There are quite a few cities with rich architectural blends in their downtown and suburban areas (what I love about Argentina cities is that their suburbs are dotted with beautiful churches, cultural institutions, schools, factories, public buildings, etc). Only Buenos Aires has buildings with such a monumental air to them but the rest of the cities have beautiful and harmonious urban landscapes.

My second favorite city is Mar del Plata. It is unique because it gave birth to a completely original residential style called chalet marplatense (Mar del Plata bungalow).

These are main cities that have many architectural treasures:

*Rosario, 1,300,000 inhabitants (it's often called a mini-Buenos Aires and has a similar massive variety of architectural styles)

*Mendoza, 1,050,000 inhabitants (it is one of Argentina's most developed cities, it is famous for the vineyards and mountain landscapes around it and for housing large and picturesque public parks and beautiful tree-lined streets, it has a feel similar to Southwest USA because of the desert)

*Mar del Plata, 700,000 inhabitants (where the country's elite used to bathe and frolic in summer, now it's an upper middle/middle class costal city in flux that is experiencing a mini-boom, it was even voted South America's best beach destination this year)

*La Plata, 800,000 inhabitants (where I live, it's decadent but projects a different grandeur that has it's special charm, it is full of imposing government buildings built in the 20's to 40's because it is the capital of the province of Buenos Aires while Buenos Aires city is autonomous)

*Salta, 600,000 inhabitants (Argentina's northern gem, it is vastly different from the other cities mentioned because it has a very well preserved colonial vibe to it since the other cities weren't big in the colonial times or they tore down all of their colonial heritage)

*Bariloche, San Martin de los Andes, and Ushuaia (alpine architecture is extremely widespread in these mountain towns that host a booming tourist industry)

Other cities are nice as well but aren't as famous for their landscapes, my impression is that if people aren't visiting these cities they are much more inclined to visit the breathtaking natural landscapes of places like the Patagonia, Andes mountain range, or Iguazu Falls.
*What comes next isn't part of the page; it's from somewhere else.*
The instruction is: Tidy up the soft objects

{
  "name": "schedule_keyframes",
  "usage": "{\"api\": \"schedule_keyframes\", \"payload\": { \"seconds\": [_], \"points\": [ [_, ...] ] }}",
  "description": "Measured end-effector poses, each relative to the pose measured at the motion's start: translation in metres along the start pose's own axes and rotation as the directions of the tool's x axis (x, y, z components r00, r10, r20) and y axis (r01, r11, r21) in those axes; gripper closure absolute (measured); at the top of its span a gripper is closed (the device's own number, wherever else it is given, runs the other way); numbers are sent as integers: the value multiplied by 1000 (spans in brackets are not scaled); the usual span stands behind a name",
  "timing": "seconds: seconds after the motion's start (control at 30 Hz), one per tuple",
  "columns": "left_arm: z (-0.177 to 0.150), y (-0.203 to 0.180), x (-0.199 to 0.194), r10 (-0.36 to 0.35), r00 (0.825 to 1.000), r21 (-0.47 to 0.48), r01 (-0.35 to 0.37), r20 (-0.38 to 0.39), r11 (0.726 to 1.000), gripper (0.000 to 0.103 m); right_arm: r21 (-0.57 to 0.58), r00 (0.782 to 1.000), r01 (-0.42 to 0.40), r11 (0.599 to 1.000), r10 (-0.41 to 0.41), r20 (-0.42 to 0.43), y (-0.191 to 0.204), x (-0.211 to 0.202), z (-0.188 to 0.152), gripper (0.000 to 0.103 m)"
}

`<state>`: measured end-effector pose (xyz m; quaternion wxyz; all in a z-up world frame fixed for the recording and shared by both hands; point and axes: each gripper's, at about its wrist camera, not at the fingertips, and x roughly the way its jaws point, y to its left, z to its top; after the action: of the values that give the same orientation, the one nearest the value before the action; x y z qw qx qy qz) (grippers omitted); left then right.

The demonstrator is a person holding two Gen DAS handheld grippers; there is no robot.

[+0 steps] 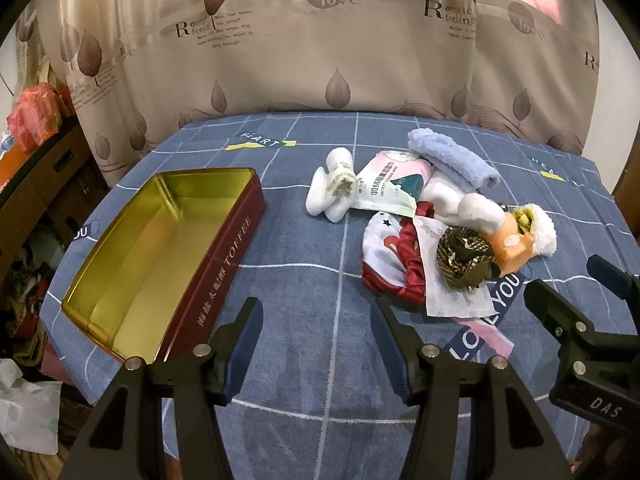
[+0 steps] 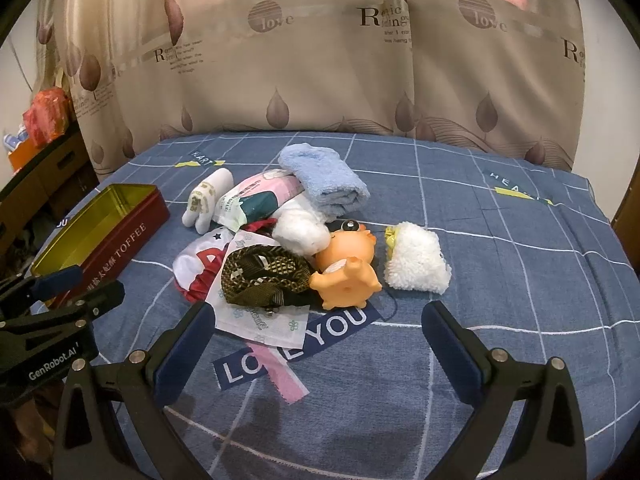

*For anyone interested, please send me a PM so I can attach good links from SSC showcasing these cities.*


----------



## Fred_ (Apr 29, 2012)

Darklite, could you show some pics from Mar del Plata and its chalet marplatense? A link to SSC Argentina thread about it would be nice too.


----------



## Peregrin Tuk (Oct 20, 2007)

Excuse me

Argentina = hot girls.



You can keep talking about buildings


----------



## DarkLite (Dec 31, 2004)

Fred_ said:


> Darklite, could you show some pics from Mar del Plata and its chalet marplatense? A link to SSC Argentina thread about it would be nice too.


Of course!

The chalet marplatense has distinct and recognizable features:

Tile roofs
Round facade in corners
Use of stone or brick in lower level walls
White colored exterior walls.



> The Mar del Plata style (Spanish: Estilo Mar del Plata, chalet Mar del Plata or chalet marplatense) is a domestic architectural style very popular during the decades between 1935 and 1950 mainly in the Argentine resort city of Mar del Plata, but extended to other coastal towns like Miramar and Necochea.


http://en.wikipedia.org/wiki/Mar_del_Plata_style

Here are some photos from google

























































There are entire neighbourhoods like this (photos from forumer Jaguar):











and here is an amazing thread showing Mar del Plata where you can spot some of the homes in the first page (the whole thread is highly recommended)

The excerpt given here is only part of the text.